If only we had some concrete data on how these pieces fit together…

Introducing the Reddit compound pejorative dataset

I collected lists of around 70 prefixes and 70 suffixes (collectively, “affixes”) that can be flexibly combined to form insulting compounds, based on a scan of Wiktionary’s English derogatory terms category. The terms covered a wide range of domains, including:

  • scatology (fart-, poop-)
  • political epithets (lib-, Trump-)
  • food (-waffle, -burger)
  • body parts (butt-, -face, -head, -brains)
  • gendered epithets (bitch-, -boy)
  • animals (dog-, -monkey)

Most terms were limited to appearing in one position.

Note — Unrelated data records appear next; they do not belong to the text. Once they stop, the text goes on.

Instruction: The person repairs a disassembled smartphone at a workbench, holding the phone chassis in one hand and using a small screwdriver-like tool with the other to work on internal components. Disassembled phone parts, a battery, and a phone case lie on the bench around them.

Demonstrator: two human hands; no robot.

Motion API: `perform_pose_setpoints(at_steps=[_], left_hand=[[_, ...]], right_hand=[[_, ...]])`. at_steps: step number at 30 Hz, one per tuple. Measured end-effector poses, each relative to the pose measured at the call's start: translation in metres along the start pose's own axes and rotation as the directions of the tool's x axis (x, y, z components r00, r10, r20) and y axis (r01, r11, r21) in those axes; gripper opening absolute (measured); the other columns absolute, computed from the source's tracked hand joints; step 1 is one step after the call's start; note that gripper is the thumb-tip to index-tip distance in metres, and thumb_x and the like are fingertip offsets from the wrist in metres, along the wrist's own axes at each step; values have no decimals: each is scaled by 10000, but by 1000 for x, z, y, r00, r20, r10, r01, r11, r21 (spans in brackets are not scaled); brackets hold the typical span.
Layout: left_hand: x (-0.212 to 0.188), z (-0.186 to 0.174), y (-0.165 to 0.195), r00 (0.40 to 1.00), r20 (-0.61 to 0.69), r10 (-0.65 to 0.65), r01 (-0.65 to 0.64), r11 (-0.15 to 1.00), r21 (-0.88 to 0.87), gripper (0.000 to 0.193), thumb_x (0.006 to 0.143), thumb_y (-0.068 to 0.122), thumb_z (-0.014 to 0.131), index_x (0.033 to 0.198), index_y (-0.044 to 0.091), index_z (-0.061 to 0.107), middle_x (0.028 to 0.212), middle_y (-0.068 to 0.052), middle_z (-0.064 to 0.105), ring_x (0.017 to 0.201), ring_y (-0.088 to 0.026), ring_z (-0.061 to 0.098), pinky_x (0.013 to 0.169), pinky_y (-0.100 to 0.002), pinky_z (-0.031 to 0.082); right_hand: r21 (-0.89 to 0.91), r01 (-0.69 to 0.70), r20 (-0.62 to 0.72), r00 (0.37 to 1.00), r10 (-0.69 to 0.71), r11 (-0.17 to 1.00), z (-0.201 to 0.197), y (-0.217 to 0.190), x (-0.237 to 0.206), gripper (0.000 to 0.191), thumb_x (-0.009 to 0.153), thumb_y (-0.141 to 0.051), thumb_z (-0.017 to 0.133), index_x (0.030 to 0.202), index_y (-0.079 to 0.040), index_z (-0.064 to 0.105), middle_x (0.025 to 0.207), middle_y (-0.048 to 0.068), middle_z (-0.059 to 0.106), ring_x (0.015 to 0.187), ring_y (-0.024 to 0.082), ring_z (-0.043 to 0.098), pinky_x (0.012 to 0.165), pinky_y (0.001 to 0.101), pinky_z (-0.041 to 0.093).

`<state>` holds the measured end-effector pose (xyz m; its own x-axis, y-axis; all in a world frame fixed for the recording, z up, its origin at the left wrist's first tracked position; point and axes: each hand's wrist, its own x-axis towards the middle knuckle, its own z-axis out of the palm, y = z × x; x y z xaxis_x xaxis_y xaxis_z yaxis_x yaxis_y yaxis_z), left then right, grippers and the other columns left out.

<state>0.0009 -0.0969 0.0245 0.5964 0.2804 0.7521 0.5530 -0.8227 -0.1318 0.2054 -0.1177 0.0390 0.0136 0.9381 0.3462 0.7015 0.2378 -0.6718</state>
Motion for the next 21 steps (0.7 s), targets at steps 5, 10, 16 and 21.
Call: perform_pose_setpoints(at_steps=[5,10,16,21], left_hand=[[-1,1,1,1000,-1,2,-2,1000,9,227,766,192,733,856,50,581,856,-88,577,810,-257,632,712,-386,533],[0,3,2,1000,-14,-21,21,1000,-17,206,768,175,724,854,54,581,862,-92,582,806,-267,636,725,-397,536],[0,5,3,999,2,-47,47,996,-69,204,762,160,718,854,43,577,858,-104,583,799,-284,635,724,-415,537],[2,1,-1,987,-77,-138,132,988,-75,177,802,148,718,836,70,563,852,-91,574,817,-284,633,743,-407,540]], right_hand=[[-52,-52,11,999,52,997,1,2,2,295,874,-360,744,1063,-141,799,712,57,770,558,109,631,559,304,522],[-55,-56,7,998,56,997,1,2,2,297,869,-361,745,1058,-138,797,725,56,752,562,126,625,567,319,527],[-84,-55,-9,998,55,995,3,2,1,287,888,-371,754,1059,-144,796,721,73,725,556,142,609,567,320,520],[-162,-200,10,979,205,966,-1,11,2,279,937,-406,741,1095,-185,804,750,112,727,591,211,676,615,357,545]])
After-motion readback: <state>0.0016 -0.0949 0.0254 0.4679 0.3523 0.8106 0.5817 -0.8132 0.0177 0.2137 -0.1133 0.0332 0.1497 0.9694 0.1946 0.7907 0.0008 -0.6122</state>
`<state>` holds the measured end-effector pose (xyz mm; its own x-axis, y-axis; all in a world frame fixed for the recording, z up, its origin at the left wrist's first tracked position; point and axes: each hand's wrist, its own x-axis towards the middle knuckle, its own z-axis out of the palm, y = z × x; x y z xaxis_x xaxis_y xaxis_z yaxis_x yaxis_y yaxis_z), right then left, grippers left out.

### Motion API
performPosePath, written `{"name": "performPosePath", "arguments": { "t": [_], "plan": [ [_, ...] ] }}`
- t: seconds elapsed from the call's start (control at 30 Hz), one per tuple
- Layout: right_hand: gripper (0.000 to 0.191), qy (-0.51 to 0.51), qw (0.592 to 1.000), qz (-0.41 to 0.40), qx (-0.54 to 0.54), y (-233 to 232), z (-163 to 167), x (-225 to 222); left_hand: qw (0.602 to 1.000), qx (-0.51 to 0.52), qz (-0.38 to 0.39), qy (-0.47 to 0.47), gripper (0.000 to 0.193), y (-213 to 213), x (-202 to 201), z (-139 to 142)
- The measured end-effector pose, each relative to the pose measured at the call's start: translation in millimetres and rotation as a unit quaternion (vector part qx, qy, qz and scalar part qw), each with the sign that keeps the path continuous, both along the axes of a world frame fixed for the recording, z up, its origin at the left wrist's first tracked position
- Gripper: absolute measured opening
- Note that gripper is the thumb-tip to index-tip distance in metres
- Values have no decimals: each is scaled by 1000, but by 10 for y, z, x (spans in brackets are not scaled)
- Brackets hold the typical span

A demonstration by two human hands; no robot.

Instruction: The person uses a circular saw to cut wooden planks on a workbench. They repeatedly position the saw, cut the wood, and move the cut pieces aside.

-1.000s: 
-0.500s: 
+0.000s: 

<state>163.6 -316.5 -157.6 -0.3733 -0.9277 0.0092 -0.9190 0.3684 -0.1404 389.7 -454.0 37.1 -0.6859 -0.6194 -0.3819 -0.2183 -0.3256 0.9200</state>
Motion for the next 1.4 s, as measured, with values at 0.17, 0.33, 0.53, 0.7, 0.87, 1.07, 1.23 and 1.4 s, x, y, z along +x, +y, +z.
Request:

For example, while -face readily forms pejorative compounds as a suffix, it fails to produce felicitous compounds as a prefix (facewad? faceclown? facefart?).

Taking the product of these lists gives around 4,800 possible A+B combinations. Most are of a pejorative character, though some false positives slipped in (e.g. dogpile, spitballs). I scraped all Reddit comments from 2006 to the end of 2020, and counted the number of comments containing each.

As a corpus, Reddit has the virtue of being uninhibited in its profanity, and on the cutting edge of new coinages. For example, Google Books Ngram Viewer, which indexes the majority of all books published in English up to 2019, gives no results for fuckwaffle, whereas the term has been used in 1,096 Reddit comments.

The full “matrix” of combinations is surprisingly dense. Of the ~4,800 possible compounds, more than half occurred in at least one comment. The most frequent compound, dumbass, appears in 3.6 million comments, but there’s also a long tail of many rare terms, including 444 hapax legomena (terms which appear only once in the dataset), such as pukebird, fartrag, sleazenozzle, and bastardbucket.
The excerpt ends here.